“Oscura immensità”. La recensione
In scena al Teatro Eliseo fino al 30 marzo 2014
Si sente la mano del regista Alessandro Gassman nella messa in scena di “Oscura immensità”, in cartellone al Teatro Eliseo fino al 30 marzo 2014. C’è infatti un certo gusto cinematografico trasportato in teatro, con gli interventi videografici (di Marco Schiavoni) sul velo di tulle che separa dalla platea, con il disegno pittorico degli ambienti scenici attraverso le luci, anzi i chiaroscuri (scene di Gianluca Amodio, luci di Pasquale Mari).
Il lavoro è tratto dal libro di Massimo Carlotto, “L’oscura immensità della morte”. L’antefatto: nel corso di una rapina, due malviventi prendono in ostaggio una donna e il figlio di otto anni e li uccidono. L’uomo, Raffaello Beggiato (Claudio Casadio), viene condannato all’ergastolo, mentre il suo complice riesce a fuggire. Il marito della donna assassinata e padre del bambino, Stefano Contin (Giulio Scarpati), non si dà pace. Per quindici anni vive con l’ossessione di quella che lui chiama “l’oscura immensità della morte”, quando un giorno gli arrivano le lettere dell’avvocato e dell’ergastolano (a cui è stato diagnosticato un male incurabile) che chiedono il suo perdono per ottenere la grazia…
Il lavoro parte da qui, dalla lettura delle missive. I due protagonisti sono bravissimi e danno vita con estrema accuratezza ai loro personaggi, con una precisione per i dettagli.
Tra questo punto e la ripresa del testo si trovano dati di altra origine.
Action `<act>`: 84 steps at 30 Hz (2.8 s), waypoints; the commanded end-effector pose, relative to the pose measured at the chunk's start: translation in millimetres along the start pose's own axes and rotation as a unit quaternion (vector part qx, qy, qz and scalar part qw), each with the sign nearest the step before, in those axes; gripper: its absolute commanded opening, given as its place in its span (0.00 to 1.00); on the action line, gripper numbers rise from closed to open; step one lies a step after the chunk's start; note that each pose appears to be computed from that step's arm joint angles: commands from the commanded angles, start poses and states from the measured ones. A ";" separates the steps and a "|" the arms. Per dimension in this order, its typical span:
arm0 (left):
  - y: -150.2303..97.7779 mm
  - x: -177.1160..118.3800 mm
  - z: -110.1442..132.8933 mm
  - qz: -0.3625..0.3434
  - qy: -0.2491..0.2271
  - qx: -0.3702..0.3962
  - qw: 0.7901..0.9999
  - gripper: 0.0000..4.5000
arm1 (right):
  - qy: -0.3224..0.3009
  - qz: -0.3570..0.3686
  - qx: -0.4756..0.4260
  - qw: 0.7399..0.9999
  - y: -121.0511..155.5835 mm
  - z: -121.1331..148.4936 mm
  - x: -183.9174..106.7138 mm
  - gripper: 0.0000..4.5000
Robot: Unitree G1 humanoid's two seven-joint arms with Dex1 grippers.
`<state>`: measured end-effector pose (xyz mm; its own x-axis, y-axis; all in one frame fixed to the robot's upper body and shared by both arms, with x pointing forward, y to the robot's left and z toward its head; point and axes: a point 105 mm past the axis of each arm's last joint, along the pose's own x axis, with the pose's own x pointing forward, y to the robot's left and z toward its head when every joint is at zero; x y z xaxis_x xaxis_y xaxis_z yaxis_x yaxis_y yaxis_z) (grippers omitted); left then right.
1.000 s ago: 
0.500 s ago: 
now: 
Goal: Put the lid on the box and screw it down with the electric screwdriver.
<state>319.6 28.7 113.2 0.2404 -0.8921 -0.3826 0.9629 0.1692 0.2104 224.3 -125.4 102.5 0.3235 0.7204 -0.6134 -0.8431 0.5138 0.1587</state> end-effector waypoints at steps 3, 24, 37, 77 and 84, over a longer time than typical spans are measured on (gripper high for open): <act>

Come quello, ad esempio, del tremolio nervoso della gamba del personaggio interpretato da Scarpati quando legge le lettere.
Sono tutti e due, di fatto, prigionieri per il duplice omicidio; hanno cessato di vivere nel momento in cui è stato commesso il crimine. L’uno, privato degli affetti, si rinchiude nel dolore, con la vita che non ha più sapore. L’altro è in prigione, con il cancro che avanza ma che non vuole curare perché è l’unica arma che ha per uscire in libertà. Ma dov’è la libertà?
È un testo profondo, che fa riflettere, che colpisce in profondità gli spettatori che si interrogano su giustizia, perdono, sanzione, vendetta. Si riflette sulla “pena”, nella duplice accezione del termine, di “punizione” e di “pietas”, senza trovare una risposta univoca; che non può esserci perché l’oscura immensità del dolore non dà scampo.
È difficile e tormentoso per le coscienze questo lavoro che sa magistralmente descrivere il dramma fisico e psichico dei protagonisti, raccontati dai due in forma di monologhi alternati. Non è un testo di dialoghi ma rappresentazione di un flusso di pensieri e di emozioni che circumnavigano il buio, quell’oscura immensità che ha inghiottito le vite degli scomparsi ma pure quella dei sopravvissuti.
Il riscatto può esserci? Probabilmente no, lascia intendere questo testo. Sono tutti e due vittime e carnefici, dietro le sbarre della sofferenza.